Cependant, à l’heure des buzz éclair, signalement ne vaut pas toujours abus. Selon le directeur des affaires publiques, le contenu le plus signalé par des utilisateurs de la plateforme est une vidéo de… Justin Bieber. Des dénonciations en masse aucunement liée à des propos outranciers de la vedette, mais à une opération concertée de « la communauté ennemie des fans de One Direction », visant la suppression du clip de l’artiste.

Avocat au barreau de Paris, Alexandre Mandil, rappelle quant à lui qu’en vertu du DSA (Digital services act, ou Règlement sur les services numériques en français), adopté par l’Union européenne le 19 octobre 2022, les plateformes sont tenues de publier les règles de modération qu’elles appliquent, et « doivent exprimer ou rendre transparents les motifs pour lesquels un contenu a été retiré ou un compte a été suspendu ». Ainsi, en cas de suppression d'un contenu qui n'est pas illicite, les utilisateurs doivent être informés et doivent pouvoir contester cette décision.

Espace privé ou public ?

Mais s’il est convenu qu’une plateforme en ligne n’est qu’un type de fournisseur d’hébergement permettant à ses usagers de diffuser des contenus, s’agit-il d’un espace public ou privé ? Pour Benoît Loutrel, président du groupe de travail sur les plateformes en ligne au sein de l'Arcom, « il est clair que c’est un espace privé », mais « ouvert au public ». Aussi, il rappelle qu’au moment d’ouvrir un compte YouTube, il est demandé à l’utilisateur d’accepter des conditions générales d’utilisation.

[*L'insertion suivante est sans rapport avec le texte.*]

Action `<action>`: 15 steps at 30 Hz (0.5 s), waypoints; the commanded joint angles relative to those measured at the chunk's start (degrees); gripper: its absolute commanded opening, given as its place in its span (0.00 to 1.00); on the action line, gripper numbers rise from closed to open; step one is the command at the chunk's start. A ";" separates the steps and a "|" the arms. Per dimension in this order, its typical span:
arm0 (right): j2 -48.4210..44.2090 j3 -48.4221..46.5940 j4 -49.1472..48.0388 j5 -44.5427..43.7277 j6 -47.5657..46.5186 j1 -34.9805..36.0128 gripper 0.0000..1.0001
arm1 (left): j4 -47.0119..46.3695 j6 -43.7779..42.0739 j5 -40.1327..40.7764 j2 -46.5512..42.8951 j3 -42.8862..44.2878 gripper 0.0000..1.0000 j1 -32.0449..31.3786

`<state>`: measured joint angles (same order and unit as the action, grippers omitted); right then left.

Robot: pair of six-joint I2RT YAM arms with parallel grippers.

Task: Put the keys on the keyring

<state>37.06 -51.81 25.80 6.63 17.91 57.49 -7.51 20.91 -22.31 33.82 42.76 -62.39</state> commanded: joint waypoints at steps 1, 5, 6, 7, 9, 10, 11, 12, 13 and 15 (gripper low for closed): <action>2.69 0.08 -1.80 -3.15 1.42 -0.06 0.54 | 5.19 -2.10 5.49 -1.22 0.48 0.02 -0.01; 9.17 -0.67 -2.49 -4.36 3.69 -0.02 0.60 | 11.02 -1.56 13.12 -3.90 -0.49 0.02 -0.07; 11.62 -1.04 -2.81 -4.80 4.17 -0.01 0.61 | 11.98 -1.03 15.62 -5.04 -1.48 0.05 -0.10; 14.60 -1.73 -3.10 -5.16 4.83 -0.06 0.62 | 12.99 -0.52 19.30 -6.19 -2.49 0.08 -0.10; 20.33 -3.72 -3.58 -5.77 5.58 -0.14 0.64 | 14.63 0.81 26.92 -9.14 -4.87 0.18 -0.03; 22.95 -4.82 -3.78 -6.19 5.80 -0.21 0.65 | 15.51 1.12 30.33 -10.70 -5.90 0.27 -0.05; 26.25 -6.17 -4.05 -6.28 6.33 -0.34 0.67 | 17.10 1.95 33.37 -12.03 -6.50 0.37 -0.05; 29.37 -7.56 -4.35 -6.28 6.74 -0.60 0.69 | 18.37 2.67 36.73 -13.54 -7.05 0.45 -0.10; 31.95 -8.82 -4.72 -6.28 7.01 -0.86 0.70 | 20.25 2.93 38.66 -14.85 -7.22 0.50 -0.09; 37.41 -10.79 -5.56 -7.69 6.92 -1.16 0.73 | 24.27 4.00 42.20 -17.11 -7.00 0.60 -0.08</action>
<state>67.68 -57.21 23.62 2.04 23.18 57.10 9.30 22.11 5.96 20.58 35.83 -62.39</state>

Et que la réglementation du DSA ne définit pas les limites de la liberté d’expression des plateformes, mais leur demande  d’établir formellement des restrictions. Celles-ci « ne peuvent pas être arbitraires » mais objectives, et « mises en œuvre de manière non discriminatoire ».

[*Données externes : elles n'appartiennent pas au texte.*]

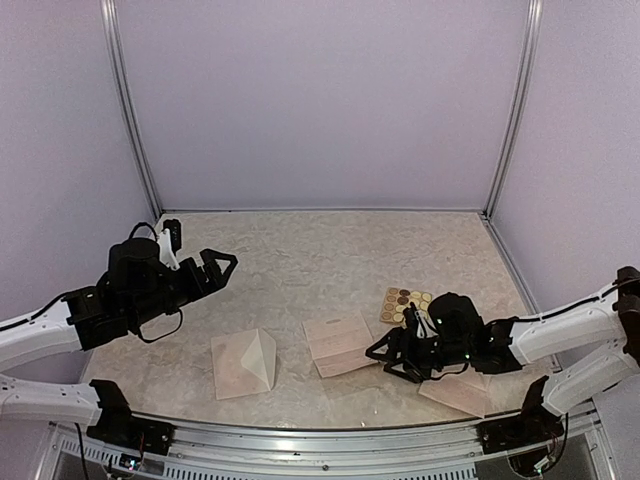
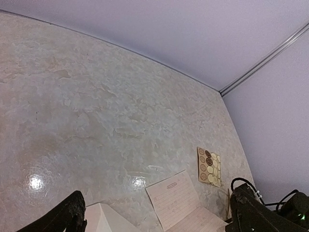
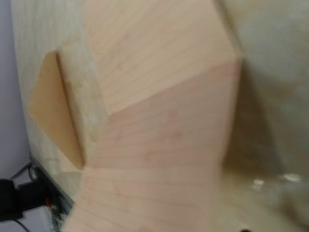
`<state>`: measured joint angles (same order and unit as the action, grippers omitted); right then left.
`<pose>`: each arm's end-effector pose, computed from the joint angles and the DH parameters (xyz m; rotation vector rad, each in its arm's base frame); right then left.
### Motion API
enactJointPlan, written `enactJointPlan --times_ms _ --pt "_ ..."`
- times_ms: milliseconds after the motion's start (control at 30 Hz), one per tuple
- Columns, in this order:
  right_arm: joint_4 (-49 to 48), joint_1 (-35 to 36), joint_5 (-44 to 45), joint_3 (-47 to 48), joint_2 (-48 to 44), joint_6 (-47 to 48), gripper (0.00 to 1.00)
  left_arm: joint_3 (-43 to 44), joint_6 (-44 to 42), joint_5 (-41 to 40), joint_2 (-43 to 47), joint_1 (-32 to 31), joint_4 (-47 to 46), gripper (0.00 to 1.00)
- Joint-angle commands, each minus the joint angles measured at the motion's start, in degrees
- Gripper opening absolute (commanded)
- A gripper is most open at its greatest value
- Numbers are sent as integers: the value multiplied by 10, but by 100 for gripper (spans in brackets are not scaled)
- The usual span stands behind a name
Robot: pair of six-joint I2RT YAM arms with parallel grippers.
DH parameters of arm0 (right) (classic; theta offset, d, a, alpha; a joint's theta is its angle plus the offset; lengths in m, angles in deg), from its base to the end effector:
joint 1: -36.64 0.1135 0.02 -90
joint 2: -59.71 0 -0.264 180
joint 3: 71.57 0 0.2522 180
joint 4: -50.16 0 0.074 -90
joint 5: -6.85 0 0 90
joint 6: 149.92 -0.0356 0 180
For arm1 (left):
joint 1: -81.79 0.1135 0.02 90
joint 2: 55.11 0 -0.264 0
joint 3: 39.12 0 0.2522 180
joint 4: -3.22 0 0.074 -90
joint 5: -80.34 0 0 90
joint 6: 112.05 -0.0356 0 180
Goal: Place the letter into the envelope and seal it
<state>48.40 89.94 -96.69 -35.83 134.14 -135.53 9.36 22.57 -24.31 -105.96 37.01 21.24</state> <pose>0.1325 0.1916 0.1449 0.3561 2.6126 1.3206 0.1532 -0.1394 0.2700 -0.1751 1.9906 -0.7914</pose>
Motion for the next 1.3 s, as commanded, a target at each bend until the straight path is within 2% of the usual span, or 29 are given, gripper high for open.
enactJointPlan --times_ms 0,333,533,633,800,900,1000,1267 --pt "-74 10 -14 30 40 -23 63 -3 2 -6 10 -5 -9 99" --pt "-54 10 2 54 63 -22 0 -2 0 -8 10 -5 -3 99" --pt "-43 10 43 65 13 38 0 -2 -16 3 13 -5 -15 99" --pt "-10 9 44 100 -18 137 0 -4 -37 35 15 -5 -46 99" --pt "130 9 31 214 -46 301 0 11 -99 151 1 -5 -104 99" --pt "202 9 -5 288 -48 381 0 33 -133 225 -16 -5 -112 99" --pt "234 9 -81 330 -51 441 0 55 -160 279 -29 -5 -102 99" --pt "290 9 -235 386 -65 525 0 87 -200 353 -52 -5 -59 99"
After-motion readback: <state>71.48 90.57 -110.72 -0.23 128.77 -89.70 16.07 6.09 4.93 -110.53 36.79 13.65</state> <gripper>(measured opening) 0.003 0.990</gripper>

Le tout, dans un cadre législatif issu de la directive européenne sur le commerce électronique, adoptée en 2000, qui a construit un socle juridique définissant une responsabilité limitée pour les hébergeurs. Avec une exemption de contrôle a priori des contenus, eu égard à leur nombre très important. De quoi laisser songeur quant au vaste travail qui subsiste pour trouver les compromis permettant de conjuguer respect de la liberté d’expression, et protection des utilisateurs.